Deducting fees from client portfolios can introduce the punishing long-term consequences of reverse compounding.

Looking across the vast wealth management landscape, investors have generally benefited from the multiyear trend toward fee compression that has resulted from technological innovation and increased competition.

Long gone are the days of 6% brokerage commissions to gain access to stocks and mutual funds, because investors can now buy a broad market index ETF, commission-free, that charges just a few basis points.

But while transaction costs are mostly gone from noninsurance products and fund fees continue to drop, the financial intermediary has somehow managed to hold firm on fees at right around the 1% mark for assets under management.

This is a topic that always elicits an enthusiastic debate, with some advisers insisting their clients don’t mind paying 1% or more, and a minority on the other side saying 1% is a rip-off.

Beyond just repeating those arguments, it’s worth examining the actual drag asset-based fees have on portfolio performance and how that reverse compounding effect could be minimized.

Let’s start by looking at the impact of asset-based fees, as calculated by Darrell Armuth, owner of Sensible Portfolios, a firm that charges clients 35 basis points.

Armuth’s hypothetical client portfolio, starting at $1 million and riding through a 6% average annual return over 20 years, would grow to just over $3.2 million, net of advisory fees.

However, once you factor in the impact of a 1% advisory fee on that growing portfolio over two decades, the total gain of $2.2 million drops by $553,000 to $1.6 million, which drops the total portfolio balance after 20 years to about $2.6 million.

On a percentage basis, the total gain is cut by more than 25% due to the diminished compound loss, meaning not just the dollar amount of the fee but also the performance cost of taking that fee out of the portfolio.

It would be difficult to imagine an adviser who doesn’t understand the effect of pulling fees from an investment portfolio, but it’s easy to understand why it is such a common practice.

A big part of the reason advisory fees have been so buffered from the fee compression sweeping across the broader financial services industry is that the fees charged to clients are often automatically deducted and are sometimes difficult to detect on client statements.

Armuth said he gives clients the option of paying his advisory fee outright or having it deducted from the portfolio. But he also explains to clients the impact of reverse compounding when fees are taken out of the portfolio.

“I tell my clients they can either pay me directly or pay me from the account,” he said. “But because the size of my fee reduces portfolio growth over 20 years by 10% or less, most clients just have me deduct the fee.”

[More: Asset-based advisory fees stuck between inflation and a hard place]

None of this is to suggest any adviser shouldn’t be compensated for their work, although Armuth and others say advisers calling themselves fiduciaries are walking a fine line with 1% advisory fees.

And it’s perfectly understandable why an adviser wouldn’t lower fees in the absence of any pressure from clients and prospects to do so.
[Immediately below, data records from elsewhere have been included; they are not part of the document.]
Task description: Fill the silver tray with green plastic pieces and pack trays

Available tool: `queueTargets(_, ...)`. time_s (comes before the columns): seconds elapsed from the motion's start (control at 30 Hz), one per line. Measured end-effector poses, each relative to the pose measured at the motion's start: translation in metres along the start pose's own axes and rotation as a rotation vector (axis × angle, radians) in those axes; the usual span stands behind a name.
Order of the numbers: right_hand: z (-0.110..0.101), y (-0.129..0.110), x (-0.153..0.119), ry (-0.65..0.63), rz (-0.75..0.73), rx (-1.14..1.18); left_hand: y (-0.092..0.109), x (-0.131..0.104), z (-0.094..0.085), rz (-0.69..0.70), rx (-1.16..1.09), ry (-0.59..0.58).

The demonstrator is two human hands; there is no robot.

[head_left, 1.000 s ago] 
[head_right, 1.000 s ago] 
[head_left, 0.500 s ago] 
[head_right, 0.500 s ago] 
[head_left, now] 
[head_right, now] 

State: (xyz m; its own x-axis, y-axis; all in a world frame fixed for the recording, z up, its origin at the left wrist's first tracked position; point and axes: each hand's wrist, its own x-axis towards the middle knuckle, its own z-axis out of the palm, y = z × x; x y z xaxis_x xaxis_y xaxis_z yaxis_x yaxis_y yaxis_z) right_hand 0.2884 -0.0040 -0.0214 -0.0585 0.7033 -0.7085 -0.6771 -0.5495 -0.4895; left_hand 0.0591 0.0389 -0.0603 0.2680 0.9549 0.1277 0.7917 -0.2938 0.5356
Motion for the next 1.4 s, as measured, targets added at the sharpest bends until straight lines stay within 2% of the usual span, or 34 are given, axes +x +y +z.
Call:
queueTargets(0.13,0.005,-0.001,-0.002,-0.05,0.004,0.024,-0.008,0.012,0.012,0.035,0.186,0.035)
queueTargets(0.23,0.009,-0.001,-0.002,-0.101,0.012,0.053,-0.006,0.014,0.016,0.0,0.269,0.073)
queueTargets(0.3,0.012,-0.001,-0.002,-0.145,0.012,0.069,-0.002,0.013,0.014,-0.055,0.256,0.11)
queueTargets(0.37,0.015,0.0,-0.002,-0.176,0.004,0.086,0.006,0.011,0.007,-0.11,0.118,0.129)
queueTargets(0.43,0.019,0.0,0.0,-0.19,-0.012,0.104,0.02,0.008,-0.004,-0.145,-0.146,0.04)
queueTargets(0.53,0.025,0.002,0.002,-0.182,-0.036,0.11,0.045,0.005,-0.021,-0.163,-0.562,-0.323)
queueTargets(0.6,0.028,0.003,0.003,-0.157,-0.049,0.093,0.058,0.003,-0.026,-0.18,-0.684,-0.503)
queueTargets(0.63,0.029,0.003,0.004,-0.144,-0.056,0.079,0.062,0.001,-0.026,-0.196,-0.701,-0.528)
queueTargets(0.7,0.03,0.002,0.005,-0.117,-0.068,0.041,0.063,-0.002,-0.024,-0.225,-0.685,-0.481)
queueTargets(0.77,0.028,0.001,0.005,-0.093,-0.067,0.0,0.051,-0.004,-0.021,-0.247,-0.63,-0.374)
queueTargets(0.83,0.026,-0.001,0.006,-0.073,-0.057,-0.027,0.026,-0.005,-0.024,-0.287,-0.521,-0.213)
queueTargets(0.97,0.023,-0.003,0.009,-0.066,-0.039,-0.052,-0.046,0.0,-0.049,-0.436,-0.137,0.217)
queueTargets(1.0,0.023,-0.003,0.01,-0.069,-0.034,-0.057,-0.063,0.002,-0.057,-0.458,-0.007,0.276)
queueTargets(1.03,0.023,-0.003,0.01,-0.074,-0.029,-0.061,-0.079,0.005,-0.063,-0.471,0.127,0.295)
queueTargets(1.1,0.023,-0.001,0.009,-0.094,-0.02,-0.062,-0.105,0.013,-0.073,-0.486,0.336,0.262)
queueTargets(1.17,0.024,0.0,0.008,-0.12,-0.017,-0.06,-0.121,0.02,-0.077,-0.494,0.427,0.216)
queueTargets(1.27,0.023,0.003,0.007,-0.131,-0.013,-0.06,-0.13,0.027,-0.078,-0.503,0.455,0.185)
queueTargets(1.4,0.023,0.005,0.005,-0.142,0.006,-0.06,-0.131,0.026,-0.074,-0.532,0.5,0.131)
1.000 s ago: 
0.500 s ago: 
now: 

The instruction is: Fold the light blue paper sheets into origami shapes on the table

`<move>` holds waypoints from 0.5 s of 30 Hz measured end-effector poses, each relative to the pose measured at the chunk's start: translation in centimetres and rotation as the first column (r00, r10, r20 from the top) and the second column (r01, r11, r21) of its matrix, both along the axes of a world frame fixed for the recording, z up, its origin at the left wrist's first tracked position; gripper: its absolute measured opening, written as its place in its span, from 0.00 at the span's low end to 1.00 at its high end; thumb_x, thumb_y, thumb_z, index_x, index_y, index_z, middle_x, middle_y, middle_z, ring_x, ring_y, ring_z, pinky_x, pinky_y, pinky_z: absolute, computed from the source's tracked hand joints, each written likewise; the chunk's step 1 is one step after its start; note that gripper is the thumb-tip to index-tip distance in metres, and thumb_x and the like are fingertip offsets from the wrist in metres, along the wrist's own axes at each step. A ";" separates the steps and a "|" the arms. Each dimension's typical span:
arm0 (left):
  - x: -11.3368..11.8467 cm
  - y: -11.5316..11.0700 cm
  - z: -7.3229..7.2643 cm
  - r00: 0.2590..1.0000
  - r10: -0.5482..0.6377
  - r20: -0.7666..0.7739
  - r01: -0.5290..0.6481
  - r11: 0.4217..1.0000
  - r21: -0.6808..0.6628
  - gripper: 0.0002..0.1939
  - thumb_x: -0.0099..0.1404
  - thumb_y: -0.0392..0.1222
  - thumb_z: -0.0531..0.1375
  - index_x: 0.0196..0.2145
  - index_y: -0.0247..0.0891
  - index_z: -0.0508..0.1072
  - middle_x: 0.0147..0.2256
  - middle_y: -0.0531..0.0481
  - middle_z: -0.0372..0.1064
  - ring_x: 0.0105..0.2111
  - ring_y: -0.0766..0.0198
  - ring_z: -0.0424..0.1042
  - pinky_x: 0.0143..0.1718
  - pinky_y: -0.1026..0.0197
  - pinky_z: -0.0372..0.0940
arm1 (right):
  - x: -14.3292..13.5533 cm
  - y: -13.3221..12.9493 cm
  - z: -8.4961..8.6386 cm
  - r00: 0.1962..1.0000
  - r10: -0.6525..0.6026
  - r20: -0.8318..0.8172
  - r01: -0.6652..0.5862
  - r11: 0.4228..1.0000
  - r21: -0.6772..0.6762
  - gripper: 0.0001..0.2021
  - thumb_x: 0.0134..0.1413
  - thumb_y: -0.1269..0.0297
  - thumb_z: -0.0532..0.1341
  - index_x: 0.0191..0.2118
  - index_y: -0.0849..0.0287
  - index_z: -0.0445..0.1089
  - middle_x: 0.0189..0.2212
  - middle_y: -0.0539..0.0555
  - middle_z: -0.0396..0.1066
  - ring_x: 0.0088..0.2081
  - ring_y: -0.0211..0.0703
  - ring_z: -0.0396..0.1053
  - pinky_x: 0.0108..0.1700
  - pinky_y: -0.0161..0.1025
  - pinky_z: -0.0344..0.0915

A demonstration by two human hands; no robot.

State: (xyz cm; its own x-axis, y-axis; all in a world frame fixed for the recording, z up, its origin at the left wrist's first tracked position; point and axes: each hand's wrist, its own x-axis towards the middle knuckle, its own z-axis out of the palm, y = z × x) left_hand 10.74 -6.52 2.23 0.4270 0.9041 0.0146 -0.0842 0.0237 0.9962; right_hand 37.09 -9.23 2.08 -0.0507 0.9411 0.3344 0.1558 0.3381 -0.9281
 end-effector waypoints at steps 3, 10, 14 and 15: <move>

Rick Ferri, owner of Ferri Investment Solutions, is a proponent of hourly fees and has become a vocal critic of advisers charging 1% asset-based fees.

In addition to being too high at 1% on average, Ferri views the popular asset-based fee model as lazy and inefficient.

The next stage of advisory fee evolution, he said, needs to separate portfolio management fees from financial planning fees.

“The overall asset-based fee is not fair to the client and sometimes it’s not fair to the adviser,” he said. “Because there’s a certain cost to carry a client, and you have to get paid, there’s a certain amount you have to make per client just to break even.”

For example, Ferri said, the work involved in serving a client with $250,000 might not be worth the 1% fee, but that work is currently subsidized by the 1% fee charged to clients with $2 million portfolios.

“It’s a welfare system,” Ferri said. “It’s a good deal for smaller clients, but it’s not a good deal for the $2 million clients.”

And it’s a worse deal for everyone when the fees are coming out of the portfolio, as Armuth insists.

“I don’t have a problem with high fees,” he said. “I have a problem with high fees deducted from the portfolio.”